| COLLECTED DATA |
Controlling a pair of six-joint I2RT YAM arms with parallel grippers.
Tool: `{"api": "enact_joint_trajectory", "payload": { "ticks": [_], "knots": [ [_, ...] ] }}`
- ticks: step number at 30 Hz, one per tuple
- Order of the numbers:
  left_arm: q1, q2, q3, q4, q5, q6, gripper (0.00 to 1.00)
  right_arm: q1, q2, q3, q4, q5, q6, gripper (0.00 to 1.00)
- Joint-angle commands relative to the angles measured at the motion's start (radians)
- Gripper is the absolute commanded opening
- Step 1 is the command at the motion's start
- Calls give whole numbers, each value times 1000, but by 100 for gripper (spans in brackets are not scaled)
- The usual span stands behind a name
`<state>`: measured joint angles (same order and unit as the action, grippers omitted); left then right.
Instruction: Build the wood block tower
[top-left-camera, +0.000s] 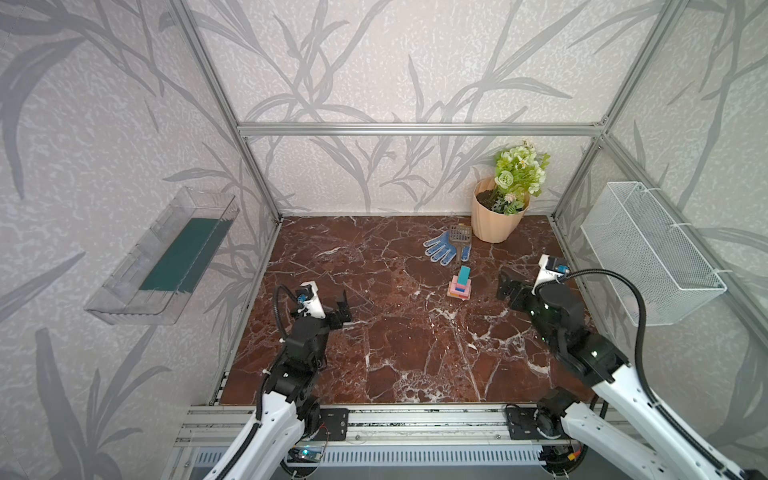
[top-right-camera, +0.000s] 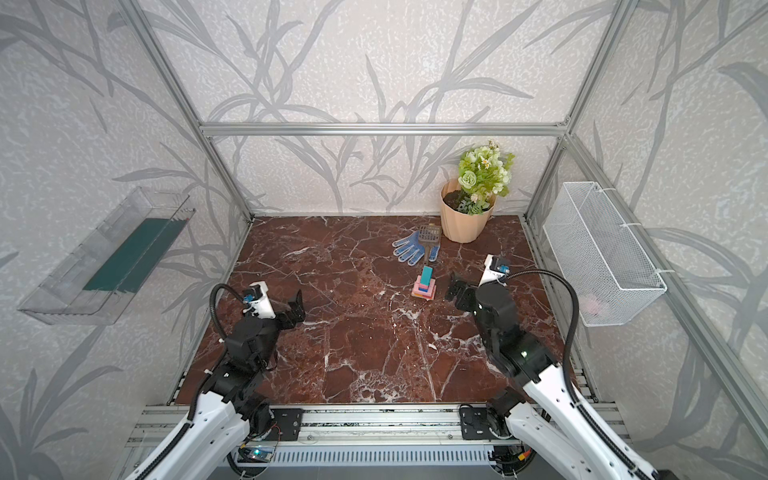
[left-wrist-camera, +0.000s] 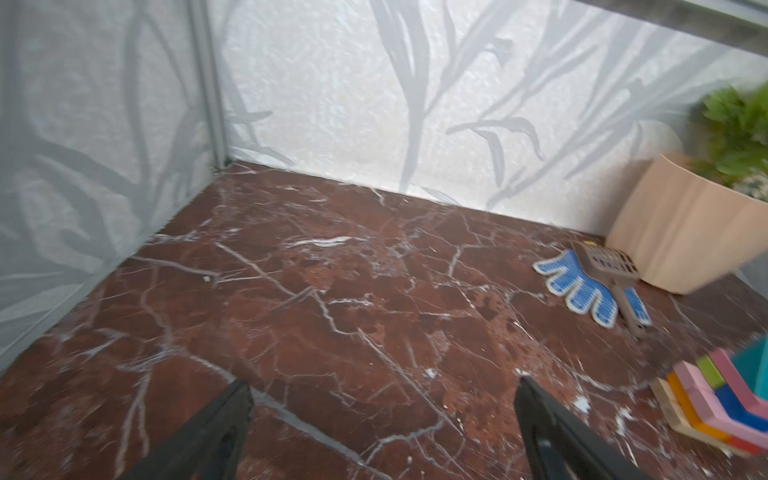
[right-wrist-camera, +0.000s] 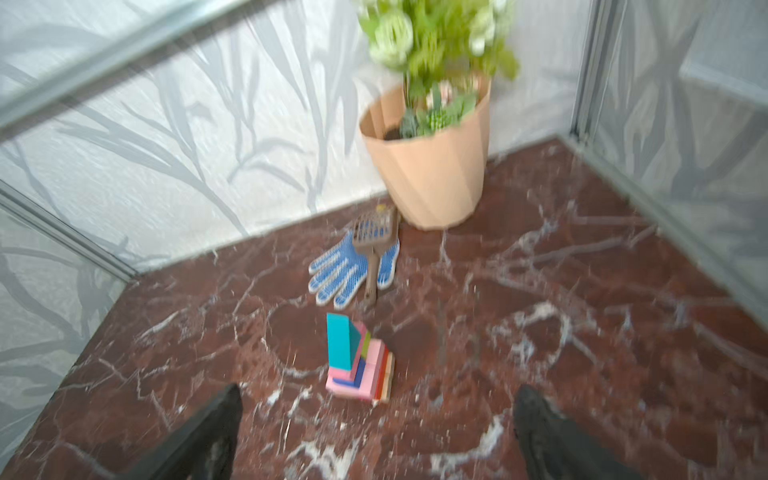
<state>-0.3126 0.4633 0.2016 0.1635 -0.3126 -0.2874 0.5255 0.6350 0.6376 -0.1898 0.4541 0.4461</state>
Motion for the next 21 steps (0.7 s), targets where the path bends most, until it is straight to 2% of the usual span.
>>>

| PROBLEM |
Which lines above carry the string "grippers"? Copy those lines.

| RESPONSE |
Controlling a pair of six-joint I2RT YAM arms with parallel grippers.
`<state>`: measured joint angles (same order and unit as the action, grippers omitted); left then right.

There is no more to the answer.